Where can you take the vaccine?

People at risk in the case of severe influenza are entitled to a vaccine at a reduced price. In addition to the age of 65, this is a group of chronic diseases.

It is the responsibility of the municipality to organize a vaccination offer for risk groups. In most municipalities, vaccination is organized by the admission of a doctor to a doctor. Some municipalities also have municipal vaccination days or other measures.

Check that the municipality in which you are in the cage has posted information on the flu vaccine on its website.

Vaccination can not be booked at the National Institute of Health.

Offers flu vaccine

An influenza vaccine usually provides 6 out of 10 vaccinees for complete protection against influenza. The choice of the right protection will depend on age, good health and the type of influenza virus that spreads among the population.

If you get flu in spite of your vaccination, it may be that your symptoms will be less severe and less severe than if you have not been vaccinated. The vaccine reduces the risk of serious influenza, hospitalization and death.

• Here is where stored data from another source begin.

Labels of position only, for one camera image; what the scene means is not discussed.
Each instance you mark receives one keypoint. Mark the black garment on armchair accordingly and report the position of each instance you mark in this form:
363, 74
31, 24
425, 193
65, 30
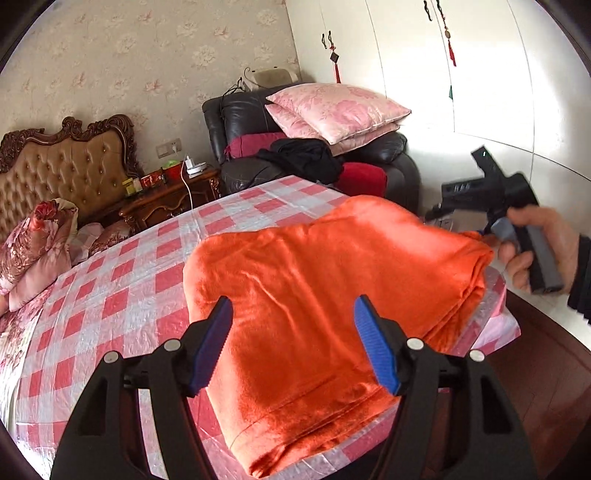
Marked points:
310, 159

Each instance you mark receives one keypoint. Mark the pink checkered plastic sheet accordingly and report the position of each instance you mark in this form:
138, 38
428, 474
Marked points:
129, 298

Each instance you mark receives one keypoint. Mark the plain pink pillow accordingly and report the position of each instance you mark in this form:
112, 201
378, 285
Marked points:
38, 277

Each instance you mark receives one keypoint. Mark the black leather armchair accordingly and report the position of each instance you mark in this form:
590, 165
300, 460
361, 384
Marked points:
236, 114

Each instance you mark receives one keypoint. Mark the pink satin pillow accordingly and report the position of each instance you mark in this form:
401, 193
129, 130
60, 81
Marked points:
339, 111
295, 127

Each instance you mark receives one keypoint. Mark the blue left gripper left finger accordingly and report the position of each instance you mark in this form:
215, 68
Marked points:
203, 342

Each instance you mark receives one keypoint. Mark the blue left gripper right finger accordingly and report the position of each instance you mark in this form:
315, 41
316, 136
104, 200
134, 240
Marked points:
380, 353

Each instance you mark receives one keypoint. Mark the red cushion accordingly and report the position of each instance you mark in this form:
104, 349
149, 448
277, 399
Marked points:
362, 179

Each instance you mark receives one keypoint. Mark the red tassel ornament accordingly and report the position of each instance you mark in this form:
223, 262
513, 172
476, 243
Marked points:
328, 44

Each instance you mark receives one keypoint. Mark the white wardrobe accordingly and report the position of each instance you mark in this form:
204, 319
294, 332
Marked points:
496, 74

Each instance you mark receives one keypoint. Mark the magenta cushion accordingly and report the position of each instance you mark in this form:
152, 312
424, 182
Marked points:
248, 145

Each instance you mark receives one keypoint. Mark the right hand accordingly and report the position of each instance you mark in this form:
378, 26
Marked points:
563, 240

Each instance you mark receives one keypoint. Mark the lower pink satin pillow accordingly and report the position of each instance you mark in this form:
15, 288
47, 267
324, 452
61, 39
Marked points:
295, 127

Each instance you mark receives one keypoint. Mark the wooden nightstand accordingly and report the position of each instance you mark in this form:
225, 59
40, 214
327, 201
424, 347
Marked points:
169, 200

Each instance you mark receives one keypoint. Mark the top pink satin pillow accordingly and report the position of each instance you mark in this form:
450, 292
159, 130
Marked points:
339, 111

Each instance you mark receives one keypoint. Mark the orange fleece pants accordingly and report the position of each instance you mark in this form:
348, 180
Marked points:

"For centuries, hundreds of millions of people have been vaccinated against the flu, so we know that the vaccine is so bad and knows what it can do," Bragstad said.

It is very rare if the seasonal influenza vaccine causes serious side effects. Most of the side effects are mild and transient, such as swelling, redness or feeling heavy. Up to 1 in 10 patients may have a mild impairment within 1-2 days after vaccination. This is not a flu disease, but your immune system responds to the vaccine. The vaccine does not contain sufficient quantities that can cause infection.